And the automobile makes it possible to combine trips for work and shopping or pleasure in ways that are difficult on public transportation; this efficiency is particularly valuable to the time-sensitive, two-income family. Among two-parent families with children, the amount of time spent on paid work increased by 18% between 1969 and 1996.16
[] Privacy and Security. Traditionally, Americans have sought a higher degree of personal space and privacy than people in other cultures, and the private automobile satisfies this desire.17 Psychologists have observed, for example, that a group of Americans who converse with each other will stand farther apart than similar groups from most other cultures. This demand for more private space is rewarded on American roadways where the vast majority of cars carry a single occupant.18
[] The Climate-Controlled Lifestyle. The pervasiveness of air conditioning in homes and businesses has also increased the demand for the kind of air-conditioned door-to-door travel that the automobile can provide. The Energy Information Administration's 1997 Residential Energy Consumption Survey showed that 72% of American households have air conditioning.19 The downtown business districts of cities with climates as varied as Minneapolis and Houston have invested significant sums in the creation of enclosed walkways among office buildings that preserve the climate-controlled environment, and the indoor regional shopping mall has become a fixture throughout the country.
These trends are responding to the fact that white collar workers, who make up a growing segment of the population, seek to avoid exposure to weather-related inconveniences. The executive who commutes from the climate-controlled garage attached to her single-family house to the climate-controlled garage attached to her office building may be able to dress with complete disregard for outside weather conditions.
[] Cellular Telephones. The development of extensive networks of towers that facilitate the use of cellular telephones in most of the populated areas of the United States has meant that automobile drivers can conduct business or otherwise engage in "multi-tasking" while driving their vehicle. This makes the traffic jam less of a threat to productivity than it was a decade earlier. Although the safety implications of this practice are somewhat alarming, it continues to be popular.
[] Perception of Safety. Although nearly 50,000 people each year are killed in auto accidents in the United States, people tend to downplay the danger.20 Despite the high risk of automobile accidents, many Americans say that they actually feel safer in their car than in public transportation. Accidents involving public transportation tend to receive more media coverage than the routine fatalities in auto accidents. And the fear of contact with criminal behavior on public transportation is one of those risks that ranks higher in public perception than statistics would support.
[] Job-Shifting. Increasing job mobility has accentuated the need for flexibility in housing location. The number of people who predict that they will remain at the same job for a long period of time has been declining steadily, and the 1990s' downsizing of large corporations and growth of entrepreneurial start-ups has continued to encourage the trend to seek flexibility over stability in home location.

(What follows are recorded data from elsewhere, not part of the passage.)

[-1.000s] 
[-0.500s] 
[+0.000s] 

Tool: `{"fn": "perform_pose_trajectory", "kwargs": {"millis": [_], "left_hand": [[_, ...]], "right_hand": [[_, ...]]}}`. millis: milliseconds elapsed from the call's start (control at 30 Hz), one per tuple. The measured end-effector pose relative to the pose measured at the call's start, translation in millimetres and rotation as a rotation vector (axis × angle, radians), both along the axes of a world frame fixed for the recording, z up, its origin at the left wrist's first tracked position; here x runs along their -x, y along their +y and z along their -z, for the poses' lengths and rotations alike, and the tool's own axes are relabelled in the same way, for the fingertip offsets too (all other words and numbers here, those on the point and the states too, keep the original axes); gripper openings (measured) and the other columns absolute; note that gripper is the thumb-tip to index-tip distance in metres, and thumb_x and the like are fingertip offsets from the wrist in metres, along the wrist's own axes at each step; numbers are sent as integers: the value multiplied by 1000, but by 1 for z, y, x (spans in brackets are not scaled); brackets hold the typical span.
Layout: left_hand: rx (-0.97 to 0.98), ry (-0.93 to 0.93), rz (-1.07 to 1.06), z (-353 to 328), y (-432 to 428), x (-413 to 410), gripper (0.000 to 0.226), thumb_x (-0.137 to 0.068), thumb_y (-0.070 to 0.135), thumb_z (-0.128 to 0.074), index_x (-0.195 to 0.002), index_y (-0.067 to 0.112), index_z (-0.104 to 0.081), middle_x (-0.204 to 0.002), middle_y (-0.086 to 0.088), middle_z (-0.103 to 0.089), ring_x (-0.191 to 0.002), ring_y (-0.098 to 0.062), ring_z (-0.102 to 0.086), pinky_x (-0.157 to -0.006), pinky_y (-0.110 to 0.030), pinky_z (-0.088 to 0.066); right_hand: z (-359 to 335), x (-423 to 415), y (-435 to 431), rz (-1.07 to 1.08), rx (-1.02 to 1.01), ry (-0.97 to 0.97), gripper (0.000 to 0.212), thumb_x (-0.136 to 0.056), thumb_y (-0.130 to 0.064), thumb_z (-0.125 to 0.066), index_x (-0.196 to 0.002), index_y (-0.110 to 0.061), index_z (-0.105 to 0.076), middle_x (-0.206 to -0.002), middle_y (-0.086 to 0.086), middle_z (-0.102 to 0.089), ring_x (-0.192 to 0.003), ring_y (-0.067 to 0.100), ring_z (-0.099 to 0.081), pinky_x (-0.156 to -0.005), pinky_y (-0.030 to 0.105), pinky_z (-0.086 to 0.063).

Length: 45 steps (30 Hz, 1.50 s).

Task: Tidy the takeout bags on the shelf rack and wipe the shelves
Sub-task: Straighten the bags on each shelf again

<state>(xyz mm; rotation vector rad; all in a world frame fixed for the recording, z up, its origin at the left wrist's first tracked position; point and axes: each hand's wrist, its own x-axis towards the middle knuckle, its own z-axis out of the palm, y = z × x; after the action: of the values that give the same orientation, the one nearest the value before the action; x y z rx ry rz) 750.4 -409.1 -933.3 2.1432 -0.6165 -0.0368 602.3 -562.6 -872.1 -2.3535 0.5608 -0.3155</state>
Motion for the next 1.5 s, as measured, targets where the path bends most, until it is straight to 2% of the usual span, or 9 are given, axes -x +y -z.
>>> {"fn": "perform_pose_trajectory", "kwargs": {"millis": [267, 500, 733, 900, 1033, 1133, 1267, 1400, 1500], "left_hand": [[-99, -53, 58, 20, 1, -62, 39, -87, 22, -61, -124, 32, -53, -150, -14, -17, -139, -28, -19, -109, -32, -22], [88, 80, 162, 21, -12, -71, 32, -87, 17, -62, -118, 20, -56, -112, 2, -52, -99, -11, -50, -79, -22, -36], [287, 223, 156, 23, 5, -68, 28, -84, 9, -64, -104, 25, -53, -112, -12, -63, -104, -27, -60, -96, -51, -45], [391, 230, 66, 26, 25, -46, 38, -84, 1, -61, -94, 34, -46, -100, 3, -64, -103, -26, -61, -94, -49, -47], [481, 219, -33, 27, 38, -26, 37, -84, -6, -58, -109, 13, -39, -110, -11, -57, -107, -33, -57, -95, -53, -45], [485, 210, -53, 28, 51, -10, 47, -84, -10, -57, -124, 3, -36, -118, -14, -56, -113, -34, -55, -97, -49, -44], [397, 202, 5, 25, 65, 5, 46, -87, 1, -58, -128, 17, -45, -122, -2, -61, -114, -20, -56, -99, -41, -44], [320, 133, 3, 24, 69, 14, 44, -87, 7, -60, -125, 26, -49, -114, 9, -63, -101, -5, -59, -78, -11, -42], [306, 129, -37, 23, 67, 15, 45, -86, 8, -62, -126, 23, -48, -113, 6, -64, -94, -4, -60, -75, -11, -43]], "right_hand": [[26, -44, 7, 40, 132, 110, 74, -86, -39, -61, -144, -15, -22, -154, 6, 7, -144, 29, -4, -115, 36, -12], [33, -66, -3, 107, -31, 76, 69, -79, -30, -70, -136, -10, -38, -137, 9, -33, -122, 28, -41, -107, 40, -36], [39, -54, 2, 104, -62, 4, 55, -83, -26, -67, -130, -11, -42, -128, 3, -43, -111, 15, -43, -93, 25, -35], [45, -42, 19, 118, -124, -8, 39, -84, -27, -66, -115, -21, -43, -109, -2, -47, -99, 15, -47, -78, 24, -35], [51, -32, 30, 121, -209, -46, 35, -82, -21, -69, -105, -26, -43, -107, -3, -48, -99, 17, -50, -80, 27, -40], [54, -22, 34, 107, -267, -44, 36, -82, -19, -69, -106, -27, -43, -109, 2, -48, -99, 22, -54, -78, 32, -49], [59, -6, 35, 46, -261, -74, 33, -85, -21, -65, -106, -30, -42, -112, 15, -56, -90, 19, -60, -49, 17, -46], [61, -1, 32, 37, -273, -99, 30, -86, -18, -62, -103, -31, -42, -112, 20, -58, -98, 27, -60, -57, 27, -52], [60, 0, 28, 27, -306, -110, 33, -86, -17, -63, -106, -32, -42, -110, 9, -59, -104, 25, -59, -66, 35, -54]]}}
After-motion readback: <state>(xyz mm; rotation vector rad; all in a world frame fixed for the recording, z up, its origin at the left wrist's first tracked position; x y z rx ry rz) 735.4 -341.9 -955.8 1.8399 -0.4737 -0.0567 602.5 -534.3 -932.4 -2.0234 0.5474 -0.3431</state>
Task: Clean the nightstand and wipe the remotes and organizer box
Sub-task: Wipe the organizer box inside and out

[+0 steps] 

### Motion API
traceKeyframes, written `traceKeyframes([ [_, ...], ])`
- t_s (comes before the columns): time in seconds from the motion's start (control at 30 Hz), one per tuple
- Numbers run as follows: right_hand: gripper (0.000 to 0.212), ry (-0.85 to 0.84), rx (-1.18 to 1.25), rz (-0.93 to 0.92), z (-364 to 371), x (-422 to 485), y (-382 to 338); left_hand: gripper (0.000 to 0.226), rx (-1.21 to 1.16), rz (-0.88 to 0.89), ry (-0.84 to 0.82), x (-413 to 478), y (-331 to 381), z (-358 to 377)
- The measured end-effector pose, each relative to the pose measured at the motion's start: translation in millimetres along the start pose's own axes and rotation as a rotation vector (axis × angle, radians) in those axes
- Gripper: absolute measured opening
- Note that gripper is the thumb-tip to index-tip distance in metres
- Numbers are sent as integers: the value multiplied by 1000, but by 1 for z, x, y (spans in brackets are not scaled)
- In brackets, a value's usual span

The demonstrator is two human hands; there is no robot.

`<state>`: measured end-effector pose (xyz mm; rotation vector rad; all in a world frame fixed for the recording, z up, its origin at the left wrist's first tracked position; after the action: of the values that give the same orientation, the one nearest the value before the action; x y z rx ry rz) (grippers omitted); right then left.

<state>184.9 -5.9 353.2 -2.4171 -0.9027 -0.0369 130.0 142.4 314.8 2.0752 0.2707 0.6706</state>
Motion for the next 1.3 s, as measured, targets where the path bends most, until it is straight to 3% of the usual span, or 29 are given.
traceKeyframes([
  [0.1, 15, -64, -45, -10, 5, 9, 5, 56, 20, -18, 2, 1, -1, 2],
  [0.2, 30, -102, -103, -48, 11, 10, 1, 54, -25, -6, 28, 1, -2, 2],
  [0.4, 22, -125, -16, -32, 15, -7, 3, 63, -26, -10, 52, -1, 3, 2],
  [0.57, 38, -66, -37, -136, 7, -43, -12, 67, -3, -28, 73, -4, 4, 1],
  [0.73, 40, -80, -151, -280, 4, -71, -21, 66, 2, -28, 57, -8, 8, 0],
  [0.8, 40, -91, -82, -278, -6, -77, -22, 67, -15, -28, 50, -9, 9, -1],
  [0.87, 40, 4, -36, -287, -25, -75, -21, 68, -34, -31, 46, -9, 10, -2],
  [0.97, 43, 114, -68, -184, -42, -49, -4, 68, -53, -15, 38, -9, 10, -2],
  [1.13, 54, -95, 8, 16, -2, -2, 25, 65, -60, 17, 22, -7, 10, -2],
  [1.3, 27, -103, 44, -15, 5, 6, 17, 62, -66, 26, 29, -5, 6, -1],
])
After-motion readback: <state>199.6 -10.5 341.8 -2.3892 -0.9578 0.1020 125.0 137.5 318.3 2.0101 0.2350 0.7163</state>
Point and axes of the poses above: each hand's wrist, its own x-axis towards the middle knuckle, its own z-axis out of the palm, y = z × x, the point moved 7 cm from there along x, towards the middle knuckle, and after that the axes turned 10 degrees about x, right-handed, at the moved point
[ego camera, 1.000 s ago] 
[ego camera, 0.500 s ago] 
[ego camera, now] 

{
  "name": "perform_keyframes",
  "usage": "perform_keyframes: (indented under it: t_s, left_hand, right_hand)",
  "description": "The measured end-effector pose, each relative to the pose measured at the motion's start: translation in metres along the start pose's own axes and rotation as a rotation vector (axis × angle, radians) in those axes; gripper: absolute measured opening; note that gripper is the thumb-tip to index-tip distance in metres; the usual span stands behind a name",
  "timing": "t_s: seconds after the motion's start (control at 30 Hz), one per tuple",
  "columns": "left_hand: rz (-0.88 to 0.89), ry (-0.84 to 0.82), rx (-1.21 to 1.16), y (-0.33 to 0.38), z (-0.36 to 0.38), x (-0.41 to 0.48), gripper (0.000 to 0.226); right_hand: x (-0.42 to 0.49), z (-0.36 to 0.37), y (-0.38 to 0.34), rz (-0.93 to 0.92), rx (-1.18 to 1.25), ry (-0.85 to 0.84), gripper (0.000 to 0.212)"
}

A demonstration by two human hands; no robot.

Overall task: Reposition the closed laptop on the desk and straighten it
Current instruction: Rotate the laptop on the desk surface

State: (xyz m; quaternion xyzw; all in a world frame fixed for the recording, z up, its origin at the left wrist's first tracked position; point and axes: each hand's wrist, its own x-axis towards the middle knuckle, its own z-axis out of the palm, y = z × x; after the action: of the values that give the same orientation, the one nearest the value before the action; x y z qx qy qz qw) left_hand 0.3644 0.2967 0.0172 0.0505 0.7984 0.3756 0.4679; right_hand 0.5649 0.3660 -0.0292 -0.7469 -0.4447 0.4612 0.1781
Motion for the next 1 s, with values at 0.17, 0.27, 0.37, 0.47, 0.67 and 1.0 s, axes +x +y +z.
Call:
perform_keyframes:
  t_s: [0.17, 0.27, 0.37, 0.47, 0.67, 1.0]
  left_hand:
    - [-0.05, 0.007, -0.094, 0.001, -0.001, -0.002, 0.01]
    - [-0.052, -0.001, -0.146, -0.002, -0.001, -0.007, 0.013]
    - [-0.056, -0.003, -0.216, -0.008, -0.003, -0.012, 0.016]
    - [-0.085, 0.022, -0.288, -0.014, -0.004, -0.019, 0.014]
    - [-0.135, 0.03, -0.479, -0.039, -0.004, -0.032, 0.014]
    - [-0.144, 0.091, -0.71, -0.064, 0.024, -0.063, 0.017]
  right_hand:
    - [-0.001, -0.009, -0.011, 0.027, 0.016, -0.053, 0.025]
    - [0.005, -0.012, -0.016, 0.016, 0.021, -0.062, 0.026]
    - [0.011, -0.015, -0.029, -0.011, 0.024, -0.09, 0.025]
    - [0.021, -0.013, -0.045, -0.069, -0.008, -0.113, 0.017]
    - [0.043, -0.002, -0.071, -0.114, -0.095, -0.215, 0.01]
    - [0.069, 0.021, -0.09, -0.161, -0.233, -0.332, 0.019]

[] Greater Affluence. Reliance on the private automobile is also simply a product of increased wealth. All industrialized countries have seen increases in automobile ownership, but the increase in the United States has been particularly notable. In 1950 there were just under 7 automobiles in the United States for every 10 licensed drivers; by 1980 the ratio had passed 1 to 1.21 By 1997, there were over 200 million registered vehicles and only about 183 million licensed drivers.22
Although many of the newly affluent are more conscious of environmental issues than members of preceding generations, that has not necessarily lead to reduced energy consumption. Every improvement in gas mileage is counter-acted by more cars and more mileage driven per car. In the decade preceding 1997 annual motor vehicle travel increased nearly 30%.23 Environmentalists may jog for their health but rarely walk to work, and a love for the outdoors often means wanting to live as far from the city as possible.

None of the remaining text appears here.